PROBLEM TO SOLVE:
Print, exactly as they appear in the listing below, the lines from the line with "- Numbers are" to the line with "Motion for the", with both end lines kept.

□ □ □ □ □

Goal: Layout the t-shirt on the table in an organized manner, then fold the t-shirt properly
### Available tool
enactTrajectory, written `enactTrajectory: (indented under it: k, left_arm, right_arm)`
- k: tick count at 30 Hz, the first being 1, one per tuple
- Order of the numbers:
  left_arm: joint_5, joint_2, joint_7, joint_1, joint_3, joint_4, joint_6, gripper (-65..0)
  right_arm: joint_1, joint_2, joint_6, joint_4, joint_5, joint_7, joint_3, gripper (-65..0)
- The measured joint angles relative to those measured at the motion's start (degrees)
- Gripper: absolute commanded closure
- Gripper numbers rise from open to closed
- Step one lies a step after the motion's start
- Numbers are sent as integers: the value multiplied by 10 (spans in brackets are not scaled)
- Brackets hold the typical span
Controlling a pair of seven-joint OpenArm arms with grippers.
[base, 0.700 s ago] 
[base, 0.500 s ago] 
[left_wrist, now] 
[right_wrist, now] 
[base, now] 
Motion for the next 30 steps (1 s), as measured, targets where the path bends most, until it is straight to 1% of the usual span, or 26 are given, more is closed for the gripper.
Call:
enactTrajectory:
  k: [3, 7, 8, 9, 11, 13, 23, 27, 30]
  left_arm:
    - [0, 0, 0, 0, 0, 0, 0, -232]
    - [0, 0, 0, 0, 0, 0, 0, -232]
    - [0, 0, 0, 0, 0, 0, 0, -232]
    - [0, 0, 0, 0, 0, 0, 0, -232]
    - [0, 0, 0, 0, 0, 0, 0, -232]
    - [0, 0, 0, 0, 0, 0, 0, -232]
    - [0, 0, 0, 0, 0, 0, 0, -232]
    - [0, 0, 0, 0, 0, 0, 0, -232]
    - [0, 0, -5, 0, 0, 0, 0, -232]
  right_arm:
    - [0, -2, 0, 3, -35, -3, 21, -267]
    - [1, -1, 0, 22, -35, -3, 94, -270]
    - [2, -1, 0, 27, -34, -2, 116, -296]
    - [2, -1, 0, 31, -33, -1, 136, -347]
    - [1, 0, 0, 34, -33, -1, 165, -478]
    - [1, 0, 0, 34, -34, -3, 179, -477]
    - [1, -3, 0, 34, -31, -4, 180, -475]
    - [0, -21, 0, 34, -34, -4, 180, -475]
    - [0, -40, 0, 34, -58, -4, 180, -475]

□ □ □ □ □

EXERCISE RESPONSE:
- Numbers are sent as integers: the value multiplied by 10 (spans in brackets are not scaled)
- Brackets hold the typical span
Controlling a pair of seven-joint OpenArm arms with grippers.
[base, 0.700 s ago] 
[base, 0.500 s ago] 
[left_wrist, now] 
[right_wrist, now] 
[base, now] 
Motion for the next 30 steps (1 s), as measured, targets where the path bends most, until it is straight to 1% of the usual span, or 26 are given, more is closed for the gripper.

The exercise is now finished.